What the task asks:
Find the line with "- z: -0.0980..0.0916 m" in the entries below, then reproduce it and every line after it down to and including the line with "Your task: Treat", exactly.

Data under study:
+--

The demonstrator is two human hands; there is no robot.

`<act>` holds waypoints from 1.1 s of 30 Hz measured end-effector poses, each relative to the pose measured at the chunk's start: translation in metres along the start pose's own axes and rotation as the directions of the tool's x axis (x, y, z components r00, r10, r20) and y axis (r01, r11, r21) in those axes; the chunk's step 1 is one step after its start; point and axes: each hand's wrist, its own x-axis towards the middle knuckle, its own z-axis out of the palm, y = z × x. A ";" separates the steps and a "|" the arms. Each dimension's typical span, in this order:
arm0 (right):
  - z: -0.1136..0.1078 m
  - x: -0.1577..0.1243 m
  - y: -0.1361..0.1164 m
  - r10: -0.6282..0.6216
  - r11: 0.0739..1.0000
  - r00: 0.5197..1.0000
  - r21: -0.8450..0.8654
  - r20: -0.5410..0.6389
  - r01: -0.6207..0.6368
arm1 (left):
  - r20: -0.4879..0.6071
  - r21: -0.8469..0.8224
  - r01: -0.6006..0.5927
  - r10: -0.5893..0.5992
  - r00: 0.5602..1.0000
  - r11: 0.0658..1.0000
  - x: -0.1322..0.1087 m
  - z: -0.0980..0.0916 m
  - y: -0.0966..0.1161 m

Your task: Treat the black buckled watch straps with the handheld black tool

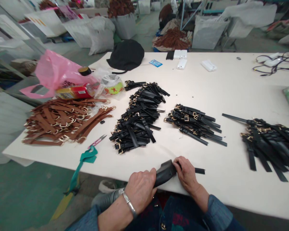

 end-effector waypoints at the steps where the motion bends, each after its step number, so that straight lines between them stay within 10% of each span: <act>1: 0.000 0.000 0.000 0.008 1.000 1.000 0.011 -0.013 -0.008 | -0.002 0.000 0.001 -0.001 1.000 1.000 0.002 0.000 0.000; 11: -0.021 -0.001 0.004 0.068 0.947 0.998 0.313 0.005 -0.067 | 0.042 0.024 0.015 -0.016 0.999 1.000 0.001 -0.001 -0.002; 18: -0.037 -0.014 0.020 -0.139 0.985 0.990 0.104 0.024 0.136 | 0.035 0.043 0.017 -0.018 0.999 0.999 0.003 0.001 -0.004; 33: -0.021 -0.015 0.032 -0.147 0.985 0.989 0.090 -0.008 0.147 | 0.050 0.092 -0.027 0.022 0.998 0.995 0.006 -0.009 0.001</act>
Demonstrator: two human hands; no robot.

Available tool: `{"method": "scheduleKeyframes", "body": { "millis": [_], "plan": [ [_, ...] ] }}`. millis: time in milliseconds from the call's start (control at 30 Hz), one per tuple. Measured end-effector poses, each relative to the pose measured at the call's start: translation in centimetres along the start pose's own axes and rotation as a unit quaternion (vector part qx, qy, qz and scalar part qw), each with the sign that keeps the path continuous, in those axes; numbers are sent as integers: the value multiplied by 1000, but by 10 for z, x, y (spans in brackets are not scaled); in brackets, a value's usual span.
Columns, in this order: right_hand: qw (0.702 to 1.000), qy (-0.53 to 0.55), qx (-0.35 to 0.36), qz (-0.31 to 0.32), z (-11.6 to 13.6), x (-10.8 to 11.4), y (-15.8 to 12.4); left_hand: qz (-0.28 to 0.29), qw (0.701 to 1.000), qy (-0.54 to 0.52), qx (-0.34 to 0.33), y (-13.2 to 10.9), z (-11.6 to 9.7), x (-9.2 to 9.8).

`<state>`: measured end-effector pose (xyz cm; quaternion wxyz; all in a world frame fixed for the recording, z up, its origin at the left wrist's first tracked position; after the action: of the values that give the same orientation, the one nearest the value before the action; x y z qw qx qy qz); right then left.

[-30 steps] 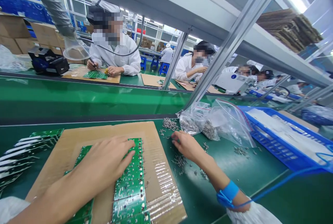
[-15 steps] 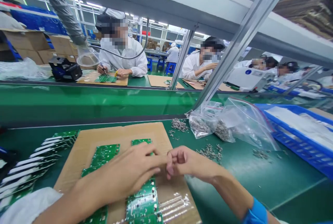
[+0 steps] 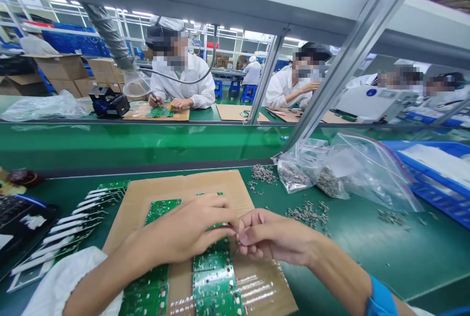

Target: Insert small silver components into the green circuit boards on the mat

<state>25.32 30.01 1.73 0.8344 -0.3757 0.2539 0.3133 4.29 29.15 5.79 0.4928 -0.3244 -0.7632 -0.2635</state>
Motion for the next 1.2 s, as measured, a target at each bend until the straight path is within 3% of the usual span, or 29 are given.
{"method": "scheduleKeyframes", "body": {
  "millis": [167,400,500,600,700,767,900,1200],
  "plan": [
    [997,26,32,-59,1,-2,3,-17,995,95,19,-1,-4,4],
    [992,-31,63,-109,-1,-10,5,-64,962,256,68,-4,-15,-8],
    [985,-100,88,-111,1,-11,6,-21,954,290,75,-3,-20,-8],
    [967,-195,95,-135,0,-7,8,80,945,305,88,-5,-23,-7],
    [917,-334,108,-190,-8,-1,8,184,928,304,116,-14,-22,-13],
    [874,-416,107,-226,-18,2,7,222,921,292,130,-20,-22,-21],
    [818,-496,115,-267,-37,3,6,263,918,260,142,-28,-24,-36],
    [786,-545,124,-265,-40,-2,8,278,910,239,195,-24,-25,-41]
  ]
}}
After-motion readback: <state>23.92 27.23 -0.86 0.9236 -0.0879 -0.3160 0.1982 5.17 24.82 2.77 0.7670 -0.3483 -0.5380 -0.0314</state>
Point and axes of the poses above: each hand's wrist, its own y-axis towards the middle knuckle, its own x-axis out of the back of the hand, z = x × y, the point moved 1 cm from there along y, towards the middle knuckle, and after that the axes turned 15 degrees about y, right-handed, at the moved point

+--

Task solution:
  - z: -0.0980..0.0916 m
  - y: -0.0966..0.1161 m

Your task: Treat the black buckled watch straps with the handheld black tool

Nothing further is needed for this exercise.